WORK REQUIRED – Look through the listing below for the string "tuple". Show each line where it occurs.

---*---

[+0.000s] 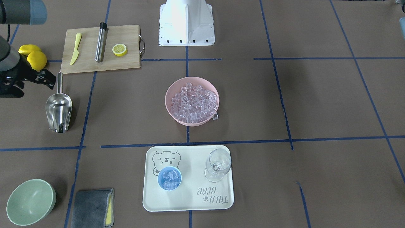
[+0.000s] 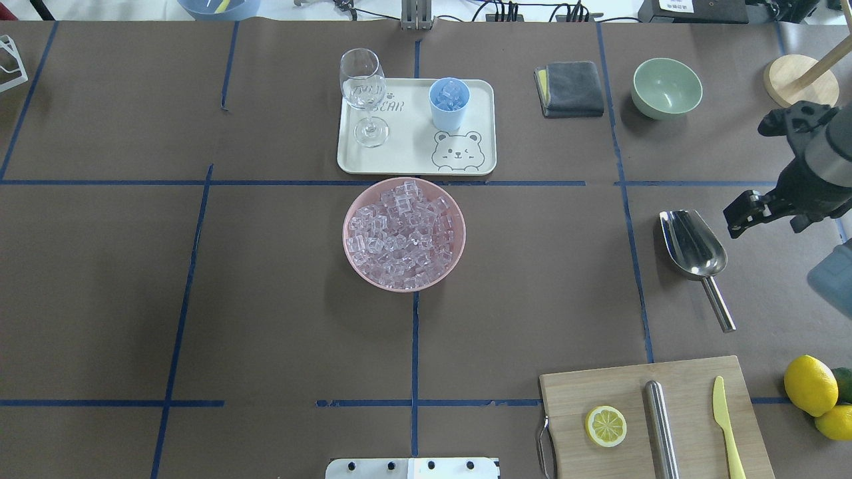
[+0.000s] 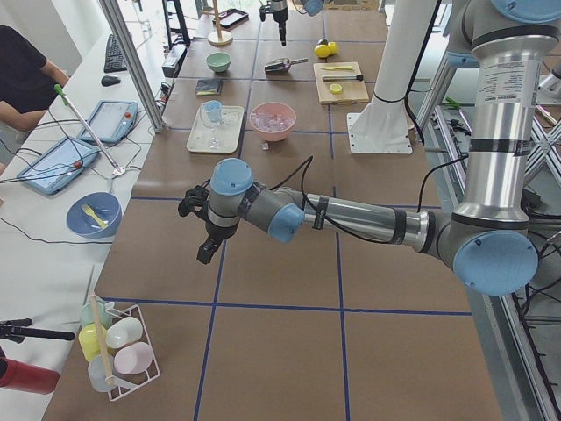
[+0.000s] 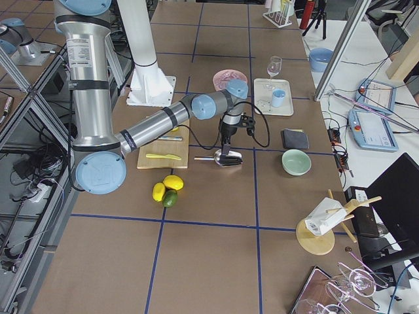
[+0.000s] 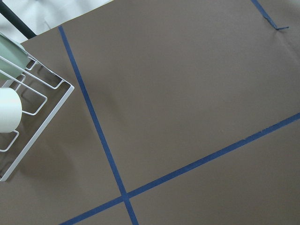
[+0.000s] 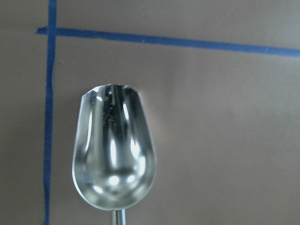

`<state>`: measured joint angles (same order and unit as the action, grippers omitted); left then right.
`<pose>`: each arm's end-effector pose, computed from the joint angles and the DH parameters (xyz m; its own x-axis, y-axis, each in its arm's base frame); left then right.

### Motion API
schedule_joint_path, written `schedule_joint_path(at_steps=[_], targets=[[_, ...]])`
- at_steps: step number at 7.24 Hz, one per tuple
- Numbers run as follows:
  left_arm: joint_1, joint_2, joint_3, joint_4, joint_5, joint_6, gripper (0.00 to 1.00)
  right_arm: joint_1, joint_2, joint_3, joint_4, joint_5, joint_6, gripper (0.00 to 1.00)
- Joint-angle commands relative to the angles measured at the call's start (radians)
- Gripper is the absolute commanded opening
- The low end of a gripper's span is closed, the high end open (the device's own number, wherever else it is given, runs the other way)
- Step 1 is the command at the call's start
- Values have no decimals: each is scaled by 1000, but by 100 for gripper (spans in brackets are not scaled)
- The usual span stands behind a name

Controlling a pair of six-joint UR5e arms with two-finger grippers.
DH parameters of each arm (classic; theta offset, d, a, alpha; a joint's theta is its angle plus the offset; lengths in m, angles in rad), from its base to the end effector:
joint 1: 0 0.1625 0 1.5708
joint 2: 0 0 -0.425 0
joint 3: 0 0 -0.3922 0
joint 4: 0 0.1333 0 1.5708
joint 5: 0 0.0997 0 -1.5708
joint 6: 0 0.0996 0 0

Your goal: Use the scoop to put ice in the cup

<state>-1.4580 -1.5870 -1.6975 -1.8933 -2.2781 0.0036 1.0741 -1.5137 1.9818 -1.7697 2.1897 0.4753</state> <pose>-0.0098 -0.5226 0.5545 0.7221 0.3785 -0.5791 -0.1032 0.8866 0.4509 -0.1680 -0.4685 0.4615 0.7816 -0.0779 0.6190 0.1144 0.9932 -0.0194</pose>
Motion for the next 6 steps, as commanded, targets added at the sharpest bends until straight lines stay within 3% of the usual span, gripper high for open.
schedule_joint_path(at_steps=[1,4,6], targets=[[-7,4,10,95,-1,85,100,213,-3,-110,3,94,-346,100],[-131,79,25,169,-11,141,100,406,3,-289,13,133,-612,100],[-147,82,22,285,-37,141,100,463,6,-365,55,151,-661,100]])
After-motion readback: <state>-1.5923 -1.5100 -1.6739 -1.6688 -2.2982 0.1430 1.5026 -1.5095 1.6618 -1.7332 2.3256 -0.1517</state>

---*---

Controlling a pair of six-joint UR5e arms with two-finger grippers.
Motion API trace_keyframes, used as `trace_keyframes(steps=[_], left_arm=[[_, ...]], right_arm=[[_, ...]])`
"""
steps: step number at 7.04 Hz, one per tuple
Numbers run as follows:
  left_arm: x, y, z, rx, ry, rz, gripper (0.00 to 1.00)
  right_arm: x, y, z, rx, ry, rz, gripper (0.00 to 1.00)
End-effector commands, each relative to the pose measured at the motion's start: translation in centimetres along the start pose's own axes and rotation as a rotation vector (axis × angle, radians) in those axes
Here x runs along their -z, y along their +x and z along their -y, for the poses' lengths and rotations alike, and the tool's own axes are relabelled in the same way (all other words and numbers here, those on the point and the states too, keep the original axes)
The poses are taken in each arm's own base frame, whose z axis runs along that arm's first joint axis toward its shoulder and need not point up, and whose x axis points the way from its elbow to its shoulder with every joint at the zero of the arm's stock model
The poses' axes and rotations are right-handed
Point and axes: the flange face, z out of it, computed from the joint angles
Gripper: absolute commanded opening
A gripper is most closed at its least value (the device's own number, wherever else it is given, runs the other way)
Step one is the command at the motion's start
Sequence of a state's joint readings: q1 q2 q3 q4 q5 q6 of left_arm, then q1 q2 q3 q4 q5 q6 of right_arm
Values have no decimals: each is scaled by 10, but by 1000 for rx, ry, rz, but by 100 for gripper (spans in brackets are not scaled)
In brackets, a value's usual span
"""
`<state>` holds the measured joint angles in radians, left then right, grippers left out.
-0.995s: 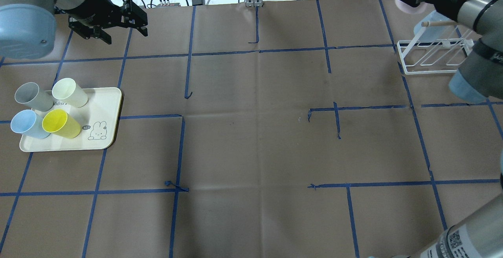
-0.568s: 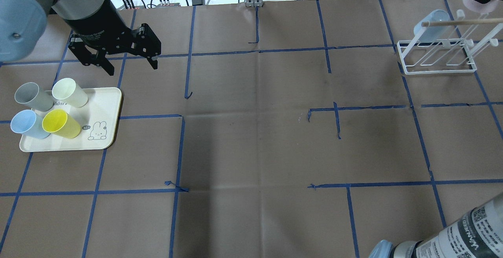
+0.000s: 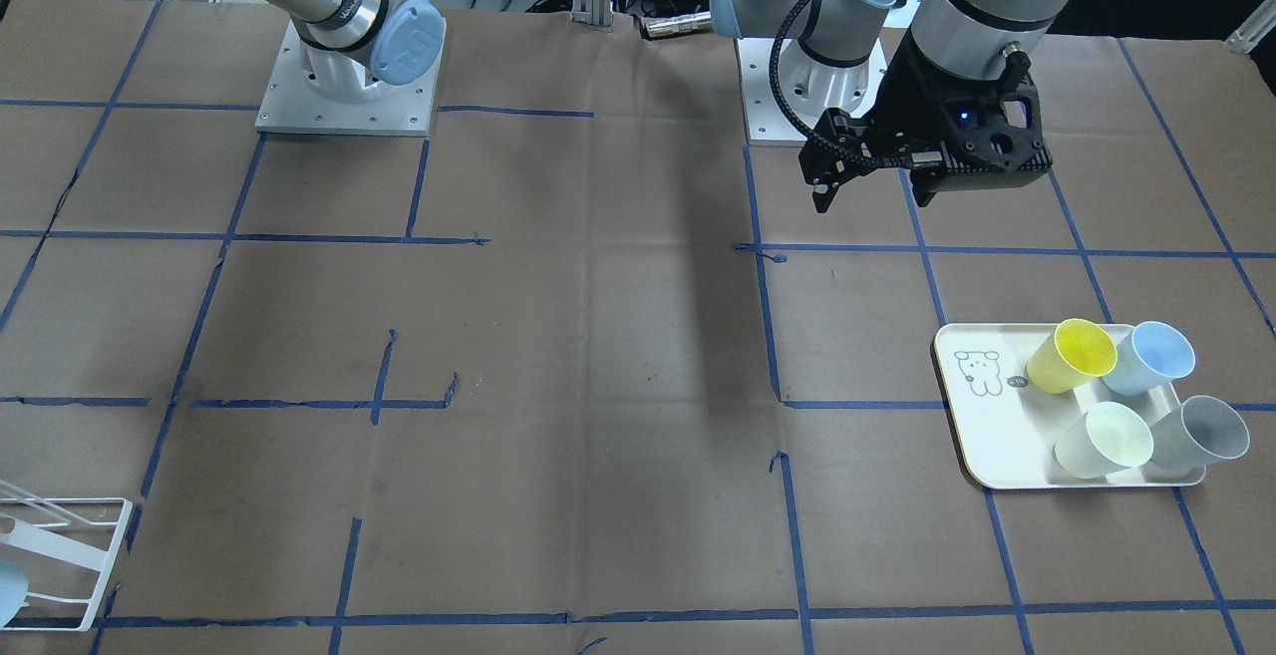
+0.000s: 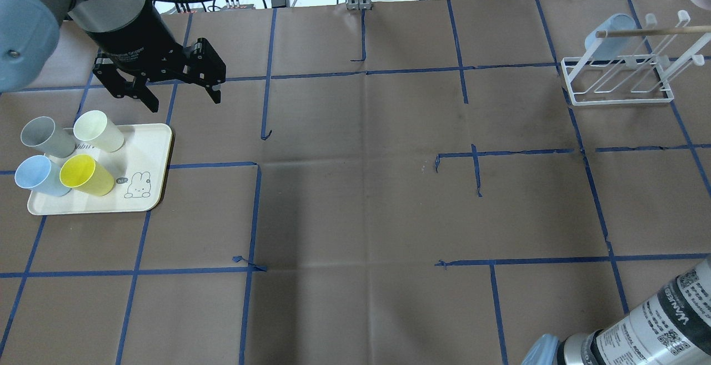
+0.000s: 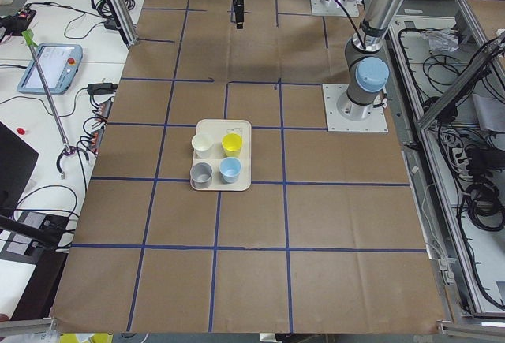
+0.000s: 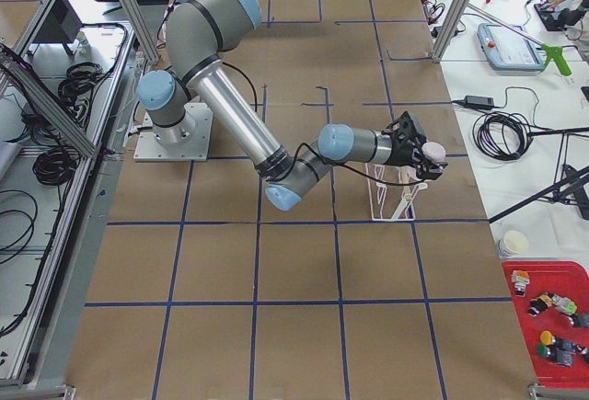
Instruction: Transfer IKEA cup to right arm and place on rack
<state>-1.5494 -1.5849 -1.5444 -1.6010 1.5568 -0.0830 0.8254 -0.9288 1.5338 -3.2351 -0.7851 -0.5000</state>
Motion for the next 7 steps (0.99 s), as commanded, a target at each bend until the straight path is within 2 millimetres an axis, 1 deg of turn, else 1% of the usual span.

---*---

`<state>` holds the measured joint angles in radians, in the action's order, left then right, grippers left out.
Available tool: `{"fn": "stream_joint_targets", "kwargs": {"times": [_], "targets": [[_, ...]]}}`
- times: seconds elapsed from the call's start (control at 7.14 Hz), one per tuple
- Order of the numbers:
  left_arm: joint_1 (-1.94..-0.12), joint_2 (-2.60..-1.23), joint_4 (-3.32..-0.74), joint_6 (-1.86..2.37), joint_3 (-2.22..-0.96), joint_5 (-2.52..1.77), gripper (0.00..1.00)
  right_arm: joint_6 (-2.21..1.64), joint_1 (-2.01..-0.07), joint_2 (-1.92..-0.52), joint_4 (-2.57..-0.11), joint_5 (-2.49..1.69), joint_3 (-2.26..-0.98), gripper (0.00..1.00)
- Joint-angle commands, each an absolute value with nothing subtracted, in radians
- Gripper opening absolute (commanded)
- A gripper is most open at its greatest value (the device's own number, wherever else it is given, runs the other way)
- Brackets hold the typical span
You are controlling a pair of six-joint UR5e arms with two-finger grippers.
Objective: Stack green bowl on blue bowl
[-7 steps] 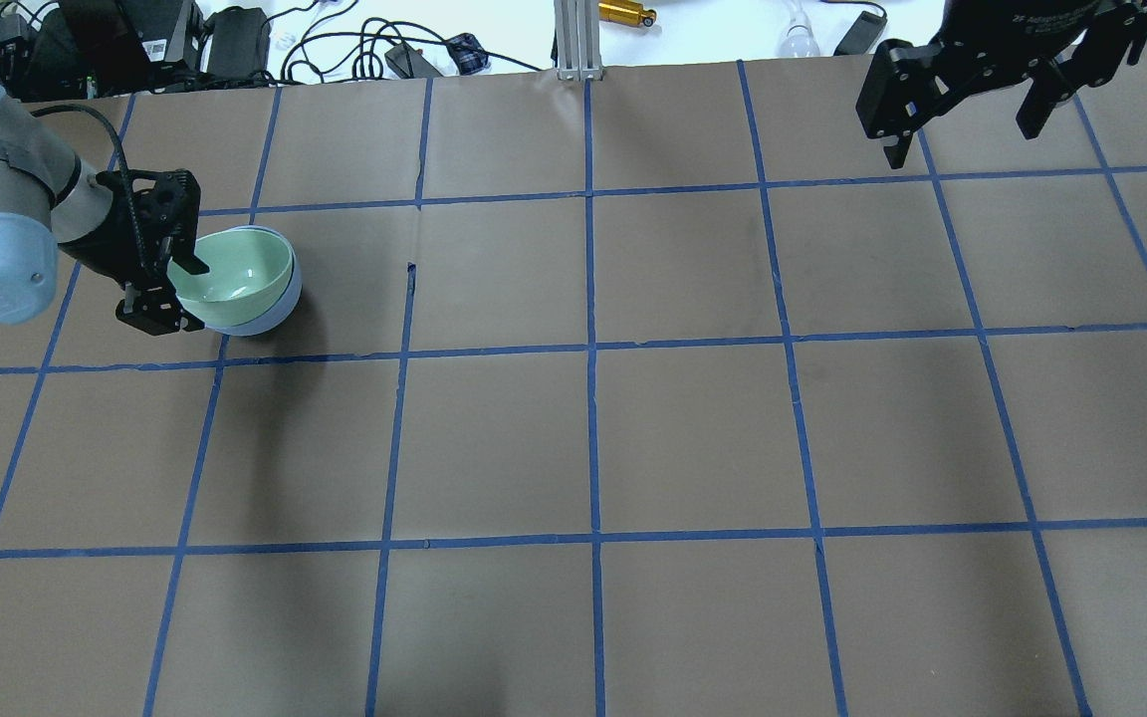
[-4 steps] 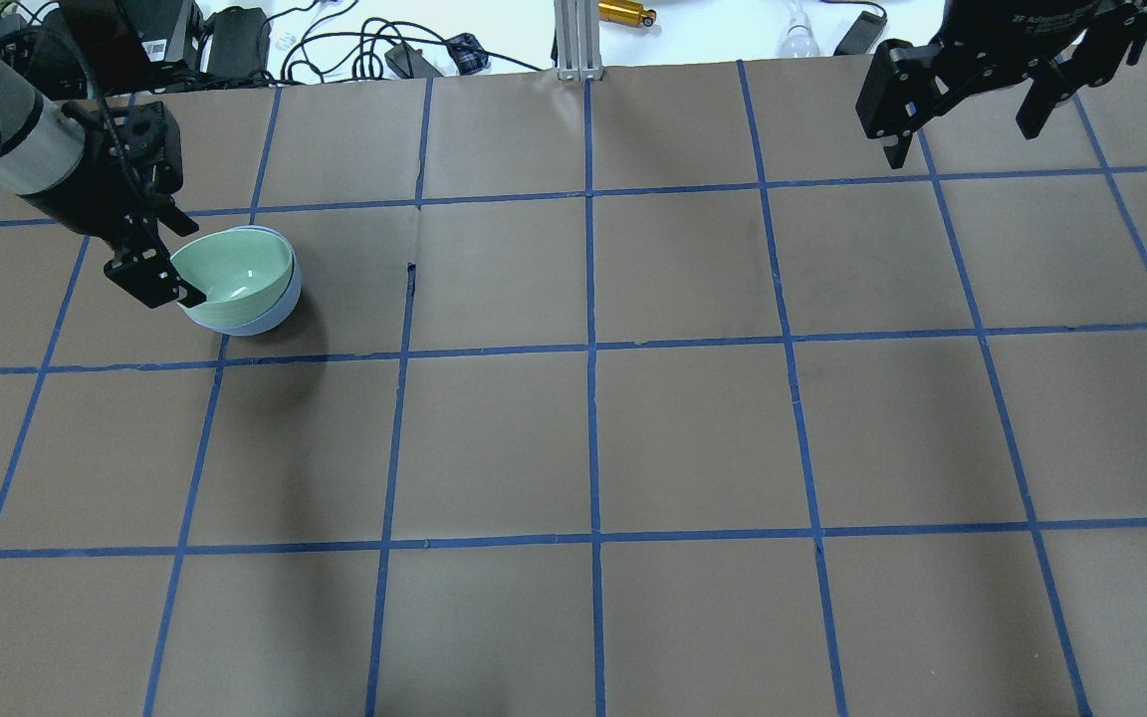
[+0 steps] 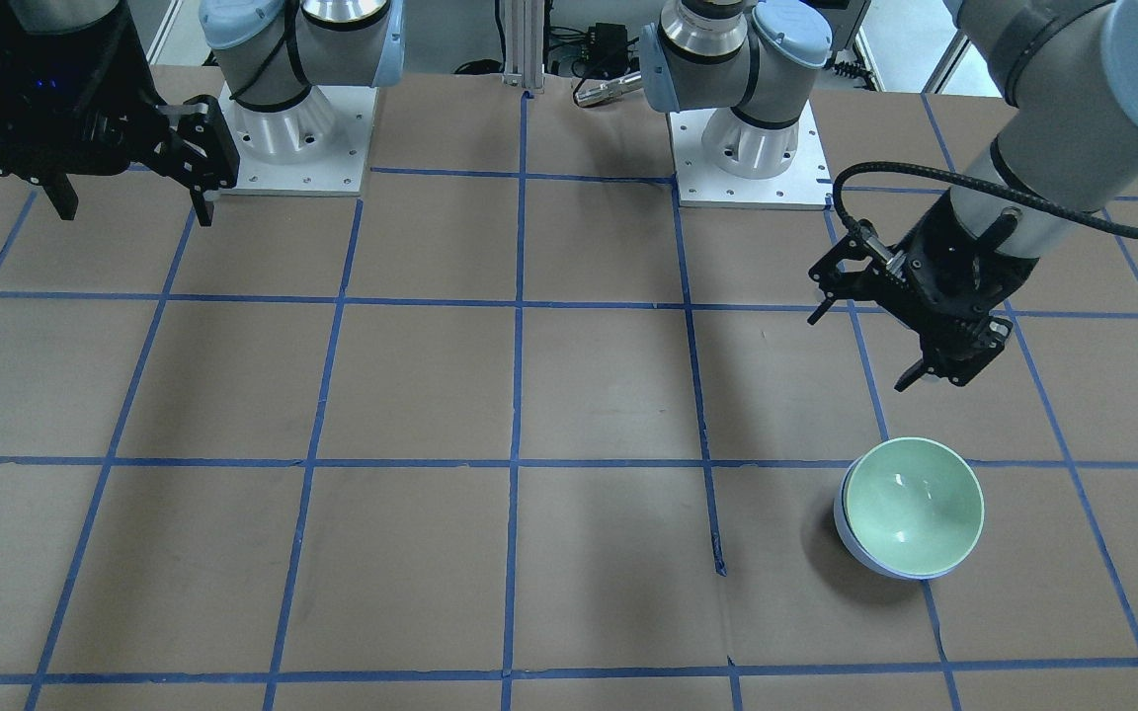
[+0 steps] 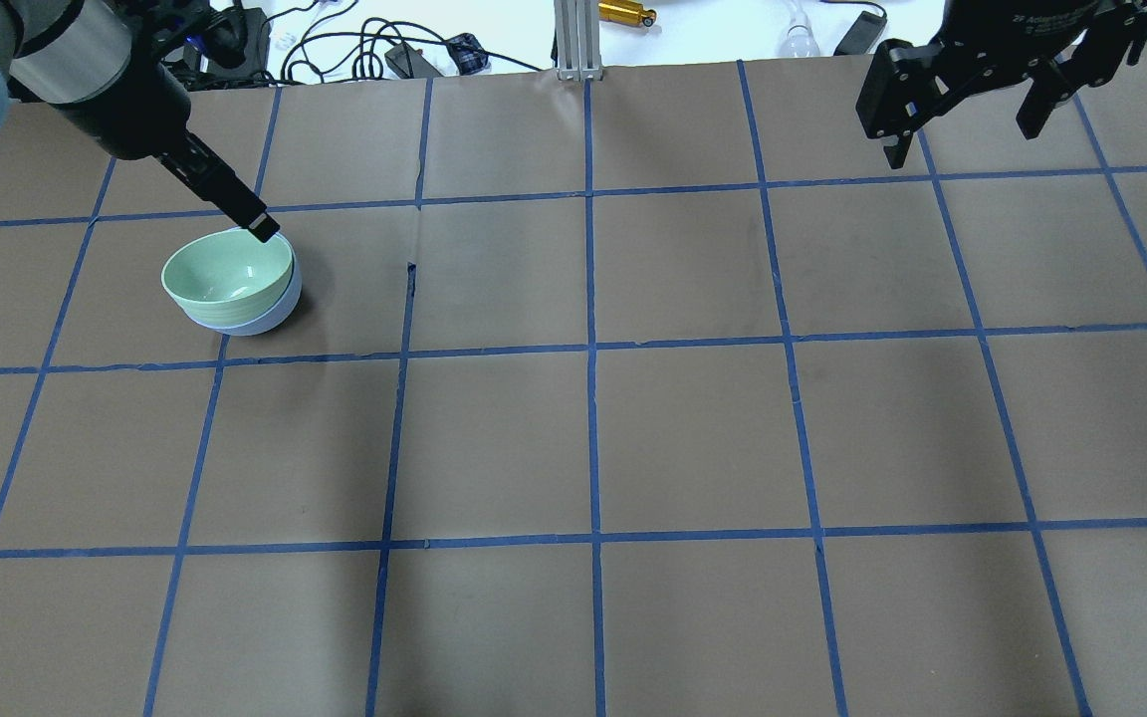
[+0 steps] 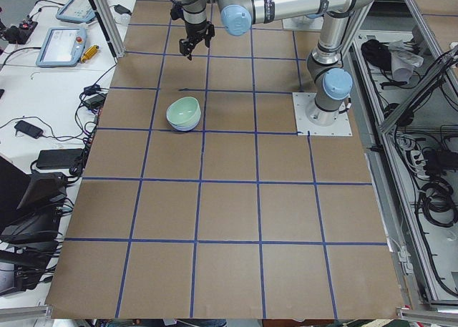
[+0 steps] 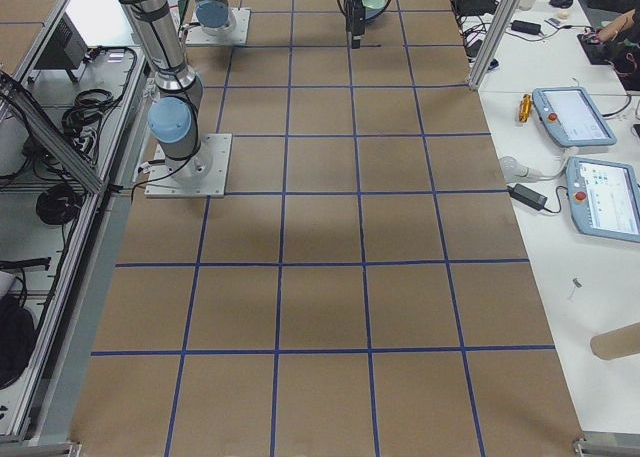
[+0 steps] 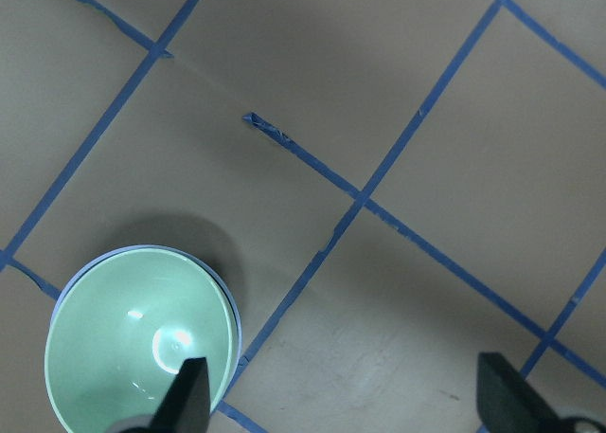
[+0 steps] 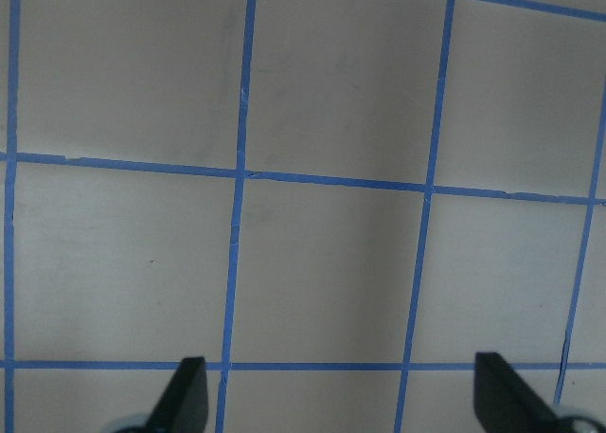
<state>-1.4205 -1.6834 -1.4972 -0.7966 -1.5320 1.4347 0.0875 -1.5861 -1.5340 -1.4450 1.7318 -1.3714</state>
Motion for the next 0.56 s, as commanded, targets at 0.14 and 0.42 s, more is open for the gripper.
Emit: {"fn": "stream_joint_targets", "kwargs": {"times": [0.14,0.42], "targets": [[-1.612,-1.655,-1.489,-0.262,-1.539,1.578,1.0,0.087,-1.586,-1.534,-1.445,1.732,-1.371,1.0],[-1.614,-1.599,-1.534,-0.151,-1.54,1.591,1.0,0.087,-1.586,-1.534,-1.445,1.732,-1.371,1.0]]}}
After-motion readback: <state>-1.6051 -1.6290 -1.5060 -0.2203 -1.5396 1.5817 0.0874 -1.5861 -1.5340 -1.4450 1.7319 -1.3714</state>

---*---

EXPECTED OUTPUT –
- at_steps: step number at 7.24 Hz, one per tuple
steps: step number at 7.04 Hz, one per tuple
- times: seconds elapsed from the call's start (control at 7.14 Hz), one per tuple

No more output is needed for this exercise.